Wer alte Angehörige nicht zu Hause pflegt, soll nach Plänen des Gesundheitsministeriums schneller für die Heimkosten zahlen

Robert Birnbaum

Wenn Eltern oder Großeltern in ein Pflegeheim gehen, müssen ihre Nachkommen demnächst früher als bisher damit rechnen, dafür zur Kasse gebeten zu werden. Das ist eine Konsequenz aus Überlegungen im Gesundheitsministerium zur Reform der Pflegeversicherung, über die der „Spiegel“ berichtet und die das Ministerium bestätigt. Sie ergibt sich als Nebenprodukt einer Reform, deren Ziel es nach Auskunft von Ministeriumssprecher Klaus Vater ist, jene Angehörigen stärker zu entlasten, die pflegebedürftige Verwandte daheim betreuen. „Wir wollen umschichten vom Heim zur häuslichen Pflege“, so Vater. Dahinter steht neben dem Motiv, die ursprüngliche Idee der Unterstützung häuslicher Pflege zu verstärken, ein finanzieller Grund. In der untersten Pflegestufe I belastet ein Senior, den die Angehörigen betreuen, die Pflegekasse im Schnitt mit 300 Euro; im Heim liegt der Satz bei 1432 Euro.

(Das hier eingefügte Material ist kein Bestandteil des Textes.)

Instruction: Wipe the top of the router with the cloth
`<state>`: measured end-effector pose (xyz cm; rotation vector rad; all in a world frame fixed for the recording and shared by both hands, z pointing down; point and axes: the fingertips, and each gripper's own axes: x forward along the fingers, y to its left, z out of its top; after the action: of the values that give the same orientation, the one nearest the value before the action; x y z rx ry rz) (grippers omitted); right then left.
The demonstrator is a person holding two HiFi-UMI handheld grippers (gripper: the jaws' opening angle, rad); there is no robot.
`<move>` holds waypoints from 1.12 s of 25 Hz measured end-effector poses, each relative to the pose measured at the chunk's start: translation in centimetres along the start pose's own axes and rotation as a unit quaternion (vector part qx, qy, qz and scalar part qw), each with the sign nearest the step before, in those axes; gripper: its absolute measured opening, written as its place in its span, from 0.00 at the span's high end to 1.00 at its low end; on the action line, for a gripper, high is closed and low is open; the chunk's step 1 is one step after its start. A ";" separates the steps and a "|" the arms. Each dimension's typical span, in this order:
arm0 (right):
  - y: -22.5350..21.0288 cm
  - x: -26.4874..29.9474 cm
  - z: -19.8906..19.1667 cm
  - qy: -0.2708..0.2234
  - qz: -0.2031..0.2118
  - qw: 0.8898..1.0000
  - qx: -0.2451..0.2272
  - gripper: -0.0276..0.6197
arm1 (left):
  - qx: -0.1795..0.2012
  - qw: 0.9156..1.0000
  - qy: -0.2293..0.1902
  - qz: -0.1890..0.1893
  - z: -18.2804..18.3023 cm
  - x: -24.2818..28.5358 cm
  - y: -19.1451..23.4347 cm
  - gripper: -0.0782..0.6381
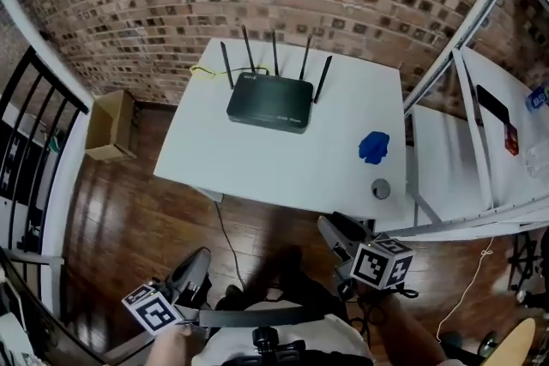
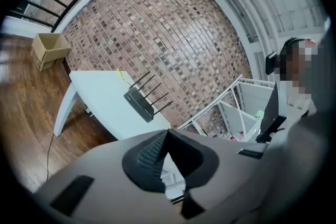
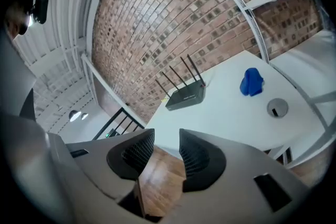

Wie viel umgeschichtet werden soll, ist noch nicht entschieden; aber die Reform werde „mit Sicherheit 100 Euro zusätzlich“ für den pflegenden Angehörigen bringen, sagt Vater dem Tagesspiegel am Sonntag. Ausgebaut werden soll insbesondere die Schwerstpflegestufe III; Sozialverbände dringen seit langem darauf, dass hier nachgebessert werden muss, um eine häusliche Rund-um-die-Uhr-Betreuung überhaupt möglich zu machen.

Der Zuschlag zur häuslichen Pflege zu Lasten des Heim-Pflegezuschusses wird dazu führen, dass die Sozialhilfe früher als bisher bei den Heim-Pflegekosten einspringen muss. Das ist der Fall, wenn ein Pflegebedürftiger die Differenz zwischen Heimkosten und Pflege-Zuschuss nicht selbst begleichen kann. Die Sozialhilfe kann in gewissem Rahmen auf nahe Verwandte zurückgreifen, so lange dadurch deren Lebensstandard nicht gefährdet ist. Dass da nicht nur leibliche Kinder in die Haftung geraten können, sondern indirekt auch Schwiegersöhne und -töchter, hat kürzlich der Bundesgerichtshof entschieden. In der Regierung wird nun erwogen, diese Rechtsprechung zwar nicht im Pflegegesetz, wohl aber im Bundessozialhilfegesetz aufzugreifen und zu verankern.